22 MARCH: THE EARTH IS NOT ENOUGH - ASTRONOMY CONFERENCE FOR SCHOOLS

The first of three school conferences about astronomy will take place on Tuesday 22 March at the Institute of Astronomy, Cambridge. The purpose of this one day conference is to introduce keen and interested science students at Key Stage 4 (aged 14-16) to modern astronomical research.

In the morning, Dr. Lisa Jardine-Wright will talk about "Gravity & the Universe", and Dr. Paul Hewett will talk about "Careers in Astronomy". In the afternoon, Dr. Helen Mason will speak about "The Sun - Our Star" and Professor Gerry Gilmore will speak about "Mysteries of the Universe: Dark Matter & Dark Energy".
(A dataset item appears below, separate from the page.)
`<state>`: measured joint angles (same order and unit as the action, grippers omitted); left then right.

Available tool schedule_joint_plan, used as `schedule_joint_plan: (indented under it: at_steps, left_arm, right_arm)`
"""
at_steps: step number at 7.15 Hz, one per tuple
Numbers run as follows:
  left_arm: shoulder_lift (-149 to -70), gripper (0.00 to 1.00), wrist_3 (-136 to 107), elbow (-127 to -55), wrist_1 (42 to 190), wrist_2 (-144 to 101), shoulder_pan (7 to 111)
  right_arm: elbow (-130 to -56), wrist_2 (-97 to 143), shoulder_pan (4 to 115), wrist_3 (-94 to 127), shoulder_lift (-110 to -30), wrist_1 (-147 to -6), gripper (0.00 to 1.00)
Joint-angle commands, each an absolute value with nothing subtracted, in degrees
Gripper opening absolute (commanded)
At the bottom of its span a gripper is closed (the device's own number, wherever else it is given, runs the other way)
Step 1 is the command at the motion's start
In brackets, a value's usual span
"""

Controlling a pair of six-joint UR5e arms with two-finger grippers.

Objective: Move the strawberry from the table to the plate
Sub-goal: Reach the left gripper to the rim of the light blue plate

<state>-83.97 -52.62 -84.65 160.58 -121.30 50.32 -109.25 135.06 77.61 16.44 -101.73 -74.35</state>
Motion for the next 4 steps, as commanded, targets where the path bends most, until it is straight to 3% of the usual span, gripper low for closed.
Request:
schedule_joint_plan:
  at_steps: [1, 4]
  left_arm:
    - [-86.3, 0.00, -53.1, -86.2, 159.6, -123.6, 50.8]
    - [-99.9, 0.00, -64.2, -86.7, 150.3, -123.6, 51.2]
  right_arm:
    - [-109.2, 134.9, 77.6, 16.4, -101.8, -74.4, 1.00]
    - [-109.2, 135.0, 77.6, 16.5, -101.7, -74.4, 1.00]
Delegates will be given a guided tour of the historical telescopes and the instrumentation laboratories in Cambridge and will perform a practical experiment of their own. Postgraduate students will be on hand, during the practical and in the lunch break, to discuss their research and how they progressed from secondary school to a career in astronomy. The meetings are sponsored by the Royal Astronomical Society, SCS Astro Ltd, and the Institute of Astronomy (IoA).


31 MARCH - 2 APRIL. THE BRITISH ROCKETRY ORAL HISTORY PROJECT (BROHP) MEETING.

This year's event is entitled "Working Together". It will run from Thursday 31 March to Saturday 2 April at Charterhouse School, Godalming, Surrey, and will feature presentations on many aspects of space exploration. The event will also include the presentation of The Sir Arthur Clarke Awards, which are intended to provide recognition and pay tribute to those who have worked for the advancement of space exploration.

Subjects tackled by speakers this year include Reg Turnill and Eric Brown talking about the German Scientists at Farnborough immediately after the war. Prof. John Zarnecki (Open University) will be speaking about the Cassini-Huygens mission.

There will be a presentation on hybrid rocket motors by Rick Newlands. John Boyes will be talking about the period the Thor missile was in service with the RAF in the United Kingdom. Wayne Cocroft about his recent visit to Kummersdorf and the Industrial Archaeology of the Cold War. Jerry Stocker and Kristian Stoddart will be presenting papers on Anti-Ballistic Missile systems. Frank Panton will be talking about the role of the Chief Scientist. John Becklake will be speaking on Early British Rocket Development.

There will be other papers on the role of women in the aerospace industry, propulsion, the Fairey VTOL project and the latest developments in UK Space Science.